Neil McGuigan wrote:

see my blog vancouverdata.blogspot.com

i have a five part video series on text mining, including how to do classification (sentiment analysis) in the 5th part

good luck

neil

thank you very much,neil!i'm going to visit your blog and watch the videos!!

lina

hi!
i'm still working on opinion mining but i have few problems.
i have watched the videos from vancouverdata.btw,i found them really helpfull,thanks neil

!
First of all,the language i use is greek so i want to create a text for the operator: Filter Stopword.Does anyone know how the text should be like? I've created a text like this: "word1|word2...."but unfortunately it is not recognized. Any idea, please?
Also, there is not a stem operator for my language.How can i create one as it seems to be very important?
Apart from these problems, i have followed the method which is showed in the 5th part of the video series but i also have a problem.
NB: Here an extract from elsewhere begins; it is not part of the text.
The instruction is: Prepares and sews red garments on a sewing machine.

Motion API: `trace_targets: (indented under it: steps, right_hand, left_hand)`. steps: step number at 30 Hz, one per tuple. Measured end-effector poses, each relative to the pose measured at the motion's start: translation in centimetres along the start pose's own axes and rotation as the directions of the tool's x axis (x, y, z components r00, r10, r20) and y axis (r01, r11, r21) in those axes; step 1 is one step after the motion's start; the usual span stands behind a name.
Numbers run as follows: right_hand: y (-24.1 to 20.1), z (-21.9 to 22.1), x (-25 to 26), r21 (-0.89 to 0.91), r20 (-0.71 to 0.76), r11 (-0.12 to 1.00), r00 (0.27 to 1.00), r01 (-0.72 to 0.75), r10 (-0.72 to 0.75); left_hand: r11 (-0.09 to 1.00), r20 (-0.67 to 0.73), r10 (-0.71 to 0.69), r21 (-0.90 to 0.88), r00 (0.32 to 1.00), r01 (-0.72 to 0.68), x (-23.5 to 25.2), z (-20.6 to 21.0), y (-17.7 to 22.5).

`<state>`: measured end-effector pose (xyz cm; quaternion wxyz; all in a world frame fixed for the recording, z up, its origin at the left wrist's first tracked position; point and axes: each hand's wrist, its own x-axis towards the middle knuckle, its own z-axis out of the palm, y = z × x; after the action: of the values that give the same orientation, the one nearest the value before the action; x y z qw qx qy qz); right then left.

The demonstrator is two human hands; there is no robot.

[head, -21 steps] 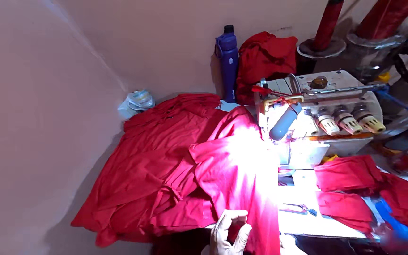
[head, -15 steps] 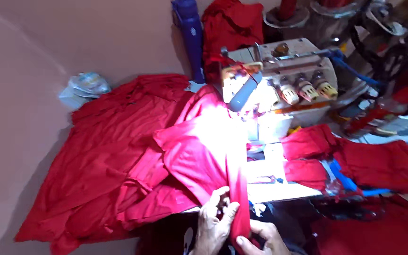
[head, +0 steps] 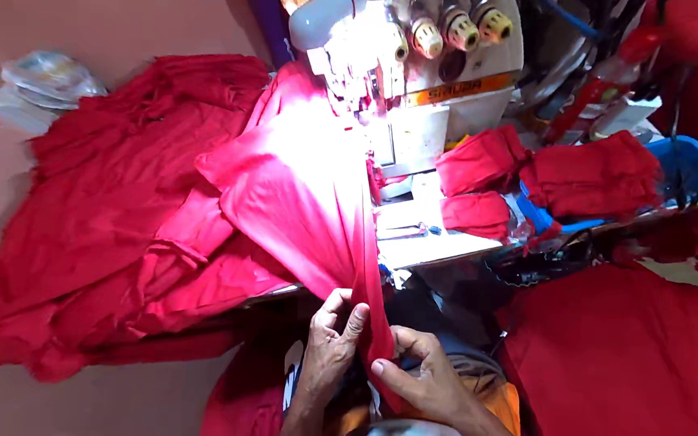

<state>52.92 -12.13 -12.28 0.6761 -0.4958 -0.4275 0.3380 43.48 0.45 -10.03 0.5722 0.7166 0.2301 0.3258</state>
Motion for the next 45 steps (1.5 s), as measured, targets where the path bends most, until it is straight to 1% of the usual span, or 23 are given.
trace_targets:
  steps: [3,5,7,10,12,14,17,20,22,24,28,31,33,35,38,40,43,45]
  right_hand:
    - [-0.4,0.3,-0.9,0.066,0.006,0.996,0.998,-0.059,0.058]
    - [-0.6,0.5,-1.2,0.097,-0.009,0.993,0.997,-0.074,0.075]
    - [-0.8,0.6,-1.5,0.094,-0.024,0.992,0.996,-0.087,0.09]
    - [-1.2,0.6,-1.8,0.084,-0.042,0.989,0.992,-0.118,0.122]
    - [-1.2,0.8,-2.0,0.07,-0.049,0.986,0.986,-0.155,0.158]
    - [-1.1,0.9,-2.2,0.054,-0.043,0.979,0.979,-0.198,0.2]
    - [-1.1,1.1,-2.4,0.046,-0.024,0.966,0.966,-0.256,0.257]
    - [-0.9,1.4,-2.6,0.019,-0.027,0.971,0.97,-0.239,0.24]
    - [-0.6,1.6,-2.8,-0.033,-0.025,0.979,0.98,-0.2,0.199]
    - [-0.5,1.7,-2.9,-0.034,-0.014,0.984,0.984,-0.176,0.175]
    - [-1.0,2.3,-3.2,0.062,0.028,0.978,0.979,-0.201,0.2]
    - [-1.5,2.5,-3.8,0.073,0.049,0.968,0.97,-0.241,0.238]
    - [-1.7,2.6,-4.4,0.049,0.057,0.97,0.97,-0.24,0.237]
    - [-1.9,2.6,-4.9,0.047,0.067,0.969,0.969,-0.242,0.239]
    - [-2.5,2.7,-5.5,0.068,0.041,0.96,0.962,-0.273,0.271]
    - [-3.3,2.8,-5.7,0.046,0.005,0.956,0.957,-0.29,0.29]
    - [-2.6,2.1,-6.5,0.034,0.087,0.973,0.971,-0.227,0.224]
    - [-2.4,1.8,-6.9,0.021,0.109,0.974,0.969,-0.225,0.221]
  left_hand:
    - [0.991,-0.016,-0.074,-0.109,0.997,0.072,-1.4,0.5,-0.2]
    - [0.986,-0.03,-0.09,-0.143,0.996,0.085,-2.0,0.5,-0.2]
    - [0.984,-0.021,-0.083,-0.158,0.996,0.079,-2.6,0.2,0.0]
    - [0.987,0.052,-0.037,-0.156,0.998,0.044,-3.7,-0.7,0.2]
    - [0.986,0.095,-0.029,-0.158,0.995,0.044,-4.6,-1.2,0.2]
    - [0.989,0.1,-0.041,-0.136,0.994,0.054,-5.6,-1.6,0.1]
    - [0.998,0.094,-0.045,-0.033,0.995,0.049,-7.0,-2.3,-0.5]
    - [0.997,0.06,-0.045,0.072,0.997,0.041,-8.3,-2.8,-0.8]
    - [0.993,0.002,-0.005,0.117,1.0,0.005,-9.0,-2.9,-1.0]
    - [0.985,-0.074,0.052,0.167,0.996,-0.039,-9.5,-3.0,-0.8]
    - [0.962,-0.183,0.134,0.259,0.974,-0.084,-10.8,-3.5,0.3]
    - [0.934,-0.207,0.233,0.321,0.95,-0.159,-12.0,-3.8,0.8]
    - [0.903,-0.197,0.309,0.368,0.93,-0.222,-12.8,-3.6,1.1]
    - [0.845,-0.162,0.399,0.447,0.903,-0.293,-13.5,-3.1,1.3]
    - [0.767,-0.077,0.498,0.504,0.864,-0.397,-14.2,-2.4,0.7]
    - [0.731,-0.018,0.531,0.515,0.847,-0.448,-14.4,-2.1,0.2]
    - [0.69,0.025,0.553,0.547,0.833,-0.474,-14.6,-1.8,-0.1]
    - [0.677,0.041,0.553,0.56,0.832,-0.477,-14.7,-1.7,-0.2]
The operator naive bayes : "cannot check whether input example set has special attribute "label""
What about this?Should i specify a label or an attribute in the file i use?Specifically, i use an excel file instead of database which is used in the video.
Sorry for the long post.
I'm looking forward to your answers and your help!!

Lina

Filter Stopwords by Dictionary allows you to create your own stoplist - it reads from a file that you create.
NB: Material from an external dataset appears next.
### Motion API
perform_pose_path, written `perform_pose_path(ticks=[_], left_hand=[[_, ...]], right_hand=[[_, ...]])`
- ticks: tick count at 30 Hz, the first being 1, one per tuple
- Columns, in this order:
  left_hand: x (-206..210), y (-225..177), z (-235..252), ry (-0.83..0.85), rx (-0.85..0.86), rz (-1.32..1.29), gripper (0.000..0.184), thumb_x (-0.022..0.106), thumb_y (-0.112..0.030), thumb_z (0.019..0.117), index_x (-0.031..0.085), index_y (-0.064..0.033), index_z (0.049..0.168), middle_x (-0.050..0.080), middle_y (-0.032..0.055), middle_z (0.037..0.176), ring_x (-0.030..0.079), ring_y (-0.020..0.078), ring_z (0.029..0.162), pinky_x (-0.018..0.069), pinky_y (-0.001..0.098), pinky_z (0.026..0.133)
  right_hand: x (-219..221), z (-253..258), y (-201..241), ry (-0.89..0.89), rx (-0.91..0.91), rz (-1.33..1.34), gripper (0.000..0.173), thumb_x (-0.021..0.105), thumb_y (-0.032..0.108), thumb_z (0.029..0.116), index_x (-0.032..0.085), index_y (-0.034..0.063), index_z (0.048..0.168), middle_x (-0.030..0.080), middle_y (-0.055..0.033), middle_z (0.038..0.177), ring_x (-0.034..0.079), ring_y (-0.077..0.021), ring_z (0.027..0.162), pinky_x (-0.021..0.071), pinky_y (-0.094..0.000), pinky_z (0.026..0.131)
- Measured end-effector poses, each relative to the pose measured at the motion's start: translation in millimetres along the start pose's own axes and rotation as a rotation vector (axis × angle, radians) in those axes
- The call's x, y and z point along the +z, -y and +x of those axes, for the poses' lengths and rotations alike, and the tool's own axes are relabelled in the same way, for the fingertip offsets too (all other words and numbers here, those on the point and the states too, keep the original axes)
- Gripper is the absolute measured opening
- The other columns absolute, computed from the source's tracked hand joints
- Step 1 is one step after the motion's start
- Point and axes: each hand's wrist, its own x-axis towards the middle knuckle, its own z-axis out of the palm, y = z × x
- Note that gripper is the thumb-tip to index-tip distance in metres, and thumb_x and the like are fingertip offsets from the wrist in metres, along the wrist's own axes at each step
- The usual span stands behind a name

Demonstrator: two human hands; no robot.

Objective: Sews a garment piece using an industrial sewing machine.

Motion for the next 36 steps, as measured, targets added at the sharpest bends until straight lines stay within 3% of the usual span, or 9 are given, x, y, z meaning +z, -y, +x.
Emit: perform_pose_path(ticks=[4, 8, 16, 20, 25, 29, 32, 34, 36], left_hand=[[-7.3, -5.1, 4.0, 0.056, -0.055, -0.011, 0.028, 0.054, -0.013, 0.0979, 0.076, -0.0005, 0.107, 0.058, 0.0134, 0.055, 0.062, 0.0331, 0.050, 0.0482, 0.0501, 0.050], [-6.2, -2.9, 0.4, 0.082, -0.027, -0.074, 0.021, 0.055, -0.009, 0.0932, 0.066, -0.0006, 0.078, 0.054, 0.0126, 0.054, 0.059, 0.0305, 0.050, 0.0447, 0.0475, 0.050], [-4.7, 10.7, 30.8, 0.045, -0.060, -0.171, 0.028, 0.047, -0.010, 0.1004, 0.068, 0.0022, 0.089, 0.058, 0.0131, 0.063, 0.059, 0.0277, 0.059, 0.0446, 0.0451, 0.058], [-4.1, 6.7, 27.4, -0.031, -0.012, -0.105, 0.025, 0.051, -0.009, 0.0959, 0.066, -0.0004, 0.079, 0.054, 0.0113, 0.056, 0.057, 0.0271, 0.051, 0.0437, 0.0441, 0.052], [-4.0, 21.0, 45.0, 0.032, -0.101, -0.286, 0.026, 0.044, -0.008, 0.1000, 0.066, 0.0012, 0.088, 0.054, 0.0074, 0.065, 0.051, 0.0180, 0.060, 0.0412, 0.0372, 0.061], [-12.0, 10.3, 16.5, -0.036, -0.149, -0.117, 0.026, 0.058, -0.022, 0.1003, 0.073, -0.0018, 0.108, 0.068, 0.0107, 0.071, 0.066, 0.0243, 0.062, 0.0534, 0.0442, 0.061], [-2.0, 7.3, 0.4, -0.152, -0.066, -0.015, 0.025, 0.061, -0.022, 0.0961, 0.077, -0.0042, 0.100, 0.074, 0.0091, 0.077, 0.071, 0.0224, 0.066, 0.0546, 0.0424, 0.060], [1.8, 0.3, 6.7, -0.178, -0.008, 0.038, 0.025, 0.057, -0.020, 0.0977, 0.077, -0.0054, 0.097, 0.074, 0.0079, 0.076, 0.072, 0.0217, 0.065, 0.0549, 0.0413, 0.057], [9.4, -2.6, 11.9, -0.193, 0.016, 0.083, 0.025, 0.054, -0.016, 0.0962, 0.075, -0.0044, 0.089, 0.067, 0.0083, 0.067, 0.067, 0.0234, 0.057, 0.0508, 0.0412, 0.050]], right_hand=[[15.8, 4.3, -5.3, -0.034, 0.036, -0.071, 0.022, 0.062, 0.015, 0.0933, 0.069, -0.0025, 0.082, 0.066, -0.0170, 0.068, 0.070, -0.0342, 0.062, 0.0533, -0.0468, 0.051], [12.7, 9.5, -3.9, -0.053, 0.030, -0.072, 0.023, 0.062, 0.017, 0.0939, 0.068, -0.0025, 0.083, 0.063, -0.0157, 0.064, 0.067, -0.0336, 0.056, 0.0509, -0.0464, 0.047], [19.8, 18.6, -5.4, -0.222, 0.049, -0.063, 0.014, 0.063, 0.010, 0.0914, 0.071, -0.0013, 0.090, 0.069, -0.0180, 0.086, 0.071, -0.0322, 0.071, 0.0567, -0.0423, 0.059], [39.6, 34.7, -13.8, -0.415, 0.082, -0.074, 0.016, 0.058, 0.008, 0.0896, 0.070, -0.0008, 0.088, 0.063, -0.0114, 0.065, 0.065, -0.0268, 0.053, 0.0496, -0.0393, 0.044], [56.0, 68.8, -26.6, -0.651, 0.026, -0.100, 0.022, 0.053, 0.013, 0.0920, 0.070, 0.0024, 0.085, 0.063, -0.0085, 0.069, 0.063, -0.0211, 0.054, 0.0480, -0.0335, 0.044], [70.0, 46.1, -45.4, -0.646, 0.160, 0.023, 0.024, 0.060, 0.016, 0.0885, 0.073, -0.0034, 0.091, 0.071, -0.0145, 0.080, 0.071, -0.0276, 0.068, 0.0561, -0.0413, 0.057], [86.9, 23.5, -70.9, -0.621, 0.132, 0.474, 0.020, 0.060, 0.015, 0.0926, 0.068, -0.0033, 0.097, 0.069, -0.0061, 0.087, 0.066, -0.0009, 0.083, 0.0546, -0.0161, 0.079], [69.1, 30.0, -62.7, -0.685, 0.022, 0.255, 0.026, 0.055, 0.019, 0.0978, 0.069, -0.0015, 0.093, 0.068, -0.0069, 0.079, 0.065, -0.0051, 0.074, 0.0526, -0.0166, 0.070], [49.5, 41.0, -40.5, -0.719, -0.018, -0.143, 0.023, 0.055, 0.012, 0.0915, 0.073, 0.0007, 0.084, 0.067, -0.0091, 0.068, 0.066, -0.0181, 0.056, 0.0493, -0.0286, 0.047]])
You can try using regular expressions to create a basic stemmer if the endings of Greek words are consistent for cases and gender.

Here is a simple classifer you can adapt:
http://rapid-i.com/rapidforum/index.php/topic,2993.0.html

Remove the N-Gram operator and change input to Excel. The column that contains the opinion should be set as Label in the Set Role operator.

B.

lina

thank you so much B.i do appreciate yor help!

Filter Stopwords by Dictionary allows you to create your own stoplist - it reads from a file that you create.

i'm trying to create this file but it is not recognized by RapidMiner.what should the form of this file be like?
i've tried something like : "word1|word2..." but it doesn't work!any idea about it?
regarding the classifier and the example given,i'm going to check it out and i hope i manage to classify my own documents!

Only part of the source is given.